Like the appellate court before it in February, Seoul High Court ruled that the state should acknowledge responsibility and pay compensation to the women, recognizing that there had been “acts of justification and encouragement of prostitution as well as unlawful forced segregation and internment during the state’s process of operating camp towns.”

An article written about the South Korean government’s regulations for former camp town women regarding the provision of sexual services to UN forces. (provided by Lee Na-young, Chung-Ang University professor)

Objections from local communities

But objections have been fierce. Residents and merchants in Anjeong, which is the site of the US Eighth Army command, insisted that while they are not opposed to helping the camp town women as “neighbors in need,” they are not willing to accept the ordinance’s use of the term “US military comfort women.” Speaking during the July 24 forum, some vehemently objected that the term “comfort women” refers specifically to women mobilized as sexual slaves to the Japanese military and questioned why it was being used to refer to women who provided sexual services to US troops.

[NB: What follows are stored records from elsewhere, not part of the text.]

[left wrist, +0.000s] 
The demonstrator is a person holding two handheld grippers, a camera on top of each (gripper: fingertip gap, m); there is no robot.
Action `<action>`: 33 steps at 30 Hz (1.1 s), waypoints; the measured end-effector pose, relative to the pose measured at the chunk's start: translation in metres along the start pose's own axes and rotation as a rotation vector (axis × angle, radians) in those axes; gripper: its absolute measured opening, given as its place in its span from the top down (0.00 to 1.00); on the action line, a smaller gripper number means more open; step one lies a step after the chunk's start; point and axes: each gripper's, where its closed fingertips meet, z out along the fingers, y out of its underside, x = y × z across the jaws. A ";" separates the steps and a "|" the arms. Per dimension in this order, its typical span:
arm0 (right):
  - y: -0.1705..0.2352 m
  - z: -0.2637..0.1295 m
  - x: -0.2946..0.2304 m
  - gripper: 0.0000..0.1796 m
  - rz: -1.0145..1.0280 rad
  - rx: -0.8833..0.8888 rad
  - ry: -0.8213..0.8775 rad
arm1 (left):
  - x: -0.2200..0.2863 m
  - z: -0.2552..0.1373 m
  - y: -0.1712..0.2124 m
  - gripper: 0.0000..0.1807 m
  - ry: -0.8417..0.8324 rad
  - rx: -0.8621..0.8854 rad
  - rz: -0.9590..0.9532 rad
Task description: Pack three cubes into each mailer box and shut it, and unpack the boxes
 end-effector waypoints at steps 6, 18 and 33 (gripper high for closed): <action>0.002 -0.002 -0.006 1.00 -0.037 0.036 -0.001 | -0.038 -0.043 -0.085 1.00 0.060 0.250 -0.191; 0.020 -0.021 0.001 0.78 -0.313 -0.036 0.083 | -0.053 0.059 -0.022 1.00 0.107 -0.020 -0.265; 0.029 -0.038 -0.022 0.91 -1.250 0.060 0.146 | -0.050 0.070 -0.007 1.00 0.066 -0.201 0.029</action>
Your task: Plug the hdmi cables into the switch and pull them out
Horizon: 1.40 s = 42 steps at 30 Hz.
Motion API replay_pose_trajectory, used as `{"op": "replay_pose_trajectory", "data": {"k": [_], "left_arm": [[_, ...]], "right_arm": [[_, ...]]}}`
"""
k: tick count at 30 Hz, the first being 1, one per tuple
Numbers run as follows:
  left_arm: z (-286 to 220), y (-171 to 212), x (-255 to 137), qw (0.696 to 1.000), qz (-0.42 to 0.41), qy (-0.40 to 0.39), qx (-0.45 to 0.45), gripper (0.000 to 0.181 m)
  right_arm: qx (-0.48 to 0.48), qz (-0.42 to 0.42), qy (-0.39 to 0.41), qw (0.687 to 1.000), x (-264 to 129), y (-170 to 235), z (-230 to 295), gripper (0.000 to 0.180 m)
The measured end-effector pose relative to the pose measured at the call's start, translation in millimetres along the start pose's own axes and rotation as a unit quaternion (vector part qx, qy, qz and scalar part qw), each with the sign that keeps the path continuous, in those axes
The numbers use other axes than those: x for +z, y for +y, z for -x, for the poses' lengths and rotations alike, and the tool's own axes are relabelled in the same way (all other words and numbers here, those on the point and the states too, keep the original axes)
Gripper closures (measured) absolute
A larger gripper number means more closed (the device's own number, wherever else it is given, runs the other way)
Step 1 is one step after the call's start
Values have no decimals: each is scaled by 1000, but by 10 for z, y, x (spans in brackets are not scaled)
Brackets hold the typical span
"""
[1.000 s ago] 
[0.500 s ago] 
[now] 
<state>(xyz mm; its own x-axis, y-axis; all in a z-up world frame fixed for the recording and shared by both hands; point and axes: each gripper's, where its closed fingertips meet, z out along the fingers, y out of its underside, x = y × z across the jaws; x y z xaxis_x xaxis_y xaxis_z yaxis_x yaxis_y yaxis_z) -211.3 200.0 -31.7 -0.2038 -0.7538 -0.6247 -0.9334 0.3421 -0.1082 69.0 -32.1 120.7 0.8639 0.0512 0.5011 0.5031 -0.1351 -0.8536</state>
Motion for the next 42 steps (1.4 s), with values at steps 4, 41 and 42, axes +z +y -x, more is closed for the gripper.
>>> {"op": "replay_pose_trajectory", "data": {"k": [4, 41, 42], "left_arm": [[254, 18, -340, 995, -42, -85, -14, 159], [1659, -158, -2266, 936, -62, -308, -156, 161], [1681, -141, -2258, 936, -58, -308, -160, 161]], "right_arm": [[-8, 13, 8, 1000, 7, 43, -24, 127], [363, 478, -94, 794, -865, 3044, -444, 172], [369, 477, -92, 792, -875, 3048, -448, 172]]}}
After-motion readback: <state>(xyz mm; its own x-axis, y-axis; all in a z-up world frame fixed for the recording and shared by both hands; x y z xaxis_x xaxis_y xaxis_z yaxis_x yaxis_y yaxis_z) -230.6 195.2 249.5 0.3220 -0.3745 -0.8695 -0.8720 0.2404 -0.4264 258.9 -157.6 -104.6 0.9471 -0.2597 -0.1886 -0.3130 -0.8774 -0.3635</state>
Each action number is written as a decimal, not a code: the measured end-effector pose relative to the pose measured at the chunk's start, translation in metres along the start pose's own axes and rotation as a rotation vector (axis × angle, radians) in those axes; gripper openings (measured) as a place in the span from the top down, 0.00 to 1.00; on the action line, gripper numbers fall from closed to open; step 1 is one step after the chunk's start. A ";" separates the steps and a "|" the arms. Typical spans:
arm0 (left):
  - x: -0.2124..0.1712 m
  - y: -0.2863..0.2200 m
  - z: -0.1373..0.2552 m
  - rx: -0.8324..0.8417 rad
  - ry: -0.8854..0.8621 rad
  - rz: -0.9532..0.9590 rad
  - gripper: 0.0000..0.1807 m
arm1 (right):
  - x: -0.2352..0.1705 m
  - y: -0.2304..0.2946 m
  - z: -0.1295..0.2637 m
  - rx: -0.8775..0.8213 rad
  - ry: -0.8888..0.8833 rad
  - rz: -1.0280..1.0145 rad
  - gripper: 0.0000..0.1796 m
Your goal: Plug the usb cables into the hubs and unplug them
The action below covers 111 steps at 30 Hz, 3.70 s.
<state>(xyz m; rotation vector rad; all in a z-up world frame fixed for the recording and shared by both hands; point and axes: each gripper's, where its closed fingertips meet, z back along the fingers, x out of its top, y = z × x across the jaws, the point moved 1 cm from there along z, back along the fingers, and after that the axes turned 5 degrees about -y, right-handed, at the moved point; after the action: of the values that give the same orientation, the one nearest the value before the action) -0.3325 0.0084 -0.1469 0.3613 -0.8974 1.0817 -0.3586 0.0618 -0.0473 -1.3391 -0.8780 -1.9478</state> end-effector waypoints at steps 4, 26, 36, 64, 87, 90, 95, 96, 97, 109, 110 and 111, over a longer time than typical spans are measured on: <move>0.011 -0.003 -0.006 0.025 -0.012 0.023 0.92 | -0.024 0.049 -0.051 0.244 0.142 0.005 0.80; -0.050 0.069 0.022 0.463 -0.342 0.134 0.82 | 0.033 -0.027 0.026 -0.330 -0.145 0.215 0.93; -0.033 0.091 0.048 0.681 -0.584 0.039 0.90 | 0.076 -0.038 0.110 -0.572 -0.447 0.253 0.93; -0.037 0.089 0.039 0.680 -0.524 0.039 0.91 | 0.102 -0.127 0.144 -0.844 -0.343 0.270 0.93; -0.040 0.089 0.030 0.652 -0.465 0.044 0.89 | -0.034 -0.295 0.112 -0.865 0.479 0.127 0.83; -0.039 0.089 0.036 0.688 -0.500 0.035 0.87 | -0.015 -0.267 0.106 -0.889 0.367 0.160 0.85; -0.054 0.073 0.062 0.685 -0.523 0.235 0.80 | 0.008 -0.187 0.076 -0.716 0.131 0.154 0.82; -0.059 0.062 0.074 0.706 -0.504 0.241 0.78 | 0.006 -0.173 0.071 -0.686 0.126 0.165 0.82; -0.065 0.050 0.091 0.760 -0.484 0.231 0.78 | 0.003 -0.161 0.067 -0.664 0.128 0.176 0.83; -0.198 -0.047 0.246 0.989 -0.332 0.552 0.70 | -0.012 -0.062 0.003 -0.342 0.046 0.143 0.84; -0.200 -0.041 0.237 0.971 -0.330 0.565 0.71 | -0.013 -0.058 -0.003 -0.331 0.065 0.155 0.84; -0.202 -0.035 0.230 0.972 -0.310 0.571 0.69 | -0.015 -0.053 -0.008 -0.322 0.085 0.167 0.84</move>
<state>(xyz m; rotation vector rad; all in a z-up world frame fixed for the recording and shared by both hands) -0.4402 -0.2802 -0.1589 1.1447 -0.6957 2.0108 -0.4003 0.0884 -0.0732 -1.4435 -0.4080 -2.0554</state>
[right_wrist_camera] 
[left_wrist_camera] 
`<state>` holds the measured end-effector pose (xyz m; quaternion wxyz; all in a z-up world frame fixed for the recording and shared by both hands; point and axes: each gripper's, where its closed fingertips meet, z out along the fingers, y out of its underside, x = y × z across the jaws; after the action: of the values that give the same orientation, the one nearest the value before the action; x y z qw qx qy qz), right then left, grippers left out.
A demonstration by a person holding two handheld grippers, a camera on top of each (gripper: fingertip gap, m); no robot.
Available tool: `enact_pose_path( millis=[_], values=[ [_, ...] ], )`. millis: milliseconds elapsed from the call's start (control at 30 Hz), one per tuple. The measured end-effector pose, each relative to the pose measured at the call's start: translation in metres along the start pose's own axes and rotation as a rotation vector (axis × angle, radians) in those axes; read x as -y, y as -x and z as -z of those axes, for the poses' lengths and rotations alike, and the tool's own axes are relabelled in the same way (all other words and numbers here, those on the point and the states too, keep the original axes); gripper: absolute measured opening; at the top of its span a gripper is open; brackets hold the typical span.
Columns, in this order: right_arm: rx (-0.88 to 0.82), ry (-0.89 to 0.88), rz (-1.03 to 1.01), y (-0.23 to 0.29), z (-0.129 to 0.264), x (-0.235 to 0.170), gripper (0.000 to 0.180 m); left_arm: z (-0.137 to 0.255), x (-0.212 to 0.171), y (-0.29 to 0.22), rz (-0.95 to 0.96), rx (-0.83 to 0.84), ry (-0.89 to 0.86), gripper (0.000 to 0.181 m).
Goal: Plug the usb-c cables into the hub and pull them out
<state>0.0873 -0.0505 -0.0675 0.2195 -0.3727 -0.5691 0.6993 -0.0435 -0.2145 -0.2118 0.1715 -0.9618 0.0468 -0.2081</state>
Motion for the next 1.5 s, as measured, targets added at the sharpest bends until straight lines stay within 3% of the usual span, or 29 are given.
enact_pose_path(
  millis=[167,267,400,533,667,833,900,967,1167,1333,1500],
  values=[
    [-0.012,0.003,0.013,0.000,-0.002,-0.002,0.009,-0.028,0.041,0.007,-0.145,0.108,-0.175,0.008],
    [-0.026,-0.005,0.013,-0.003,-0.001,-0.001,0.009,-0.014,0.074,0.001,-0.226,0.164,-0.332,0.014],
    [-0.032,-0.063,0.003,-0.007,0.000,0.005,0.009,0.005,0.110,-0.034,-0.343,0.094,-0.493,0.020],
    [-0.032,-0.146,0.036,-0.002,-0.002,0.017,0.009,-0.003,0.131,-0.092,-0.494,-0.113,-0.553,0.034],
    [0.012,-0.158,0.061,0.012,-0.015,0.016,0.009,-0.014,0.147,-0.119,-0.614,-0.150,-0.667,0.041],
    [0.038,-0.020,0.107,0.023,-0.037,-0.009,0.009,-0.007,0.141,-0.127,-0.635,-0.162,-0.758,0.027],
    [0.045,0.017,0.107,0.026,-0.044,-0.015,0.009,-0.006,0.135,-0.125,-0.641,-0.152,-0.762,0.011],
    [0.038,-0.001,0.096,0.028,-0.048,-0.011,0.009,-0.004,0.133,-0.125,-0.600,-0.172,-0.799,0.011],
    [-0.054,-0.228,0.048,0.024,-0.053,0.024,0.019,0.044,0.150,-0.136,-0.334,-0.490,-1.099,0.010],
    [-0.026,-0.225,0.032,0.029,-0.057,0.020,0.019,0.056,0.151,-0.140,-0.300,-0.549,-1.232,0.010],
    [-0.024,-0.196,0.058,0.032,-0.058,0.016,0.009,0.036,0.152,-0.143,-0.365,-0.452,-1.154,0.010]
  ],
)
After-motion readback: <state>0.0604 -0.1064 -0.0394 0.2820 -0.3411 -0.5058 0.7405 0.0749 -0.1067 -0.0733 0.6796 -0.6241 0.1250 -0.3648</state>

“While South Korean women were living off of naps and making money at places like wig factories, these women were putting televisions in their homes and hiring personal housekeepers with the money from sex work with US troops,” said an official with the Paengseong merchants’ association – suggesting that the “comfort women” name is inappropriate for voluntary sex workers because it implies coercion.

“If the women who provided services to US troops are ‘US military comfort women,’ does that make the sex workers who provide services South Korean troops ‘South Korean comfort women’?” the official asked, complaining of the “ulterior motive of stirring the pot between us and the US military.”

A citizens’ forum at the Paengseong International Exchange Center in Pyeongtaek on the topic of enacting an ordinance for support to the city’s “US military comfort women” on July 24 was interrupted by voices of local opposition. (provided by the Pyongtaek citizens’ forum)

Merchants also expressed concerns about possible problems for business.

“Once these women are determined to be ‘US military comfort women,’ are US military personnel going to be able to visit the bars in front of the base anymore?” one wondered.

After the previous difficulties over use of the term “comfort women,” the human rights ordinance may be going ahead with a name change.

“In light of local merchants’ objections, we are discussing the matter of changing the name to ‘camp town women’s assistance ordinance,’” said Pyeongtaek Citizens’ Foundation chair Lee Eun-woo.

Chung-Ang University professor Lee Na-young, who has studied the issue of comfort women for the Japanese and US militaries and South Korean forces stationed in Vietnam, observed, “While it accurate to conclude that the US military comfort women were mobilized by the state and suffered human rights violations like the Japanese military comfort women, the important thing right now is to have this ordinance enacted, even if it takes a name change.”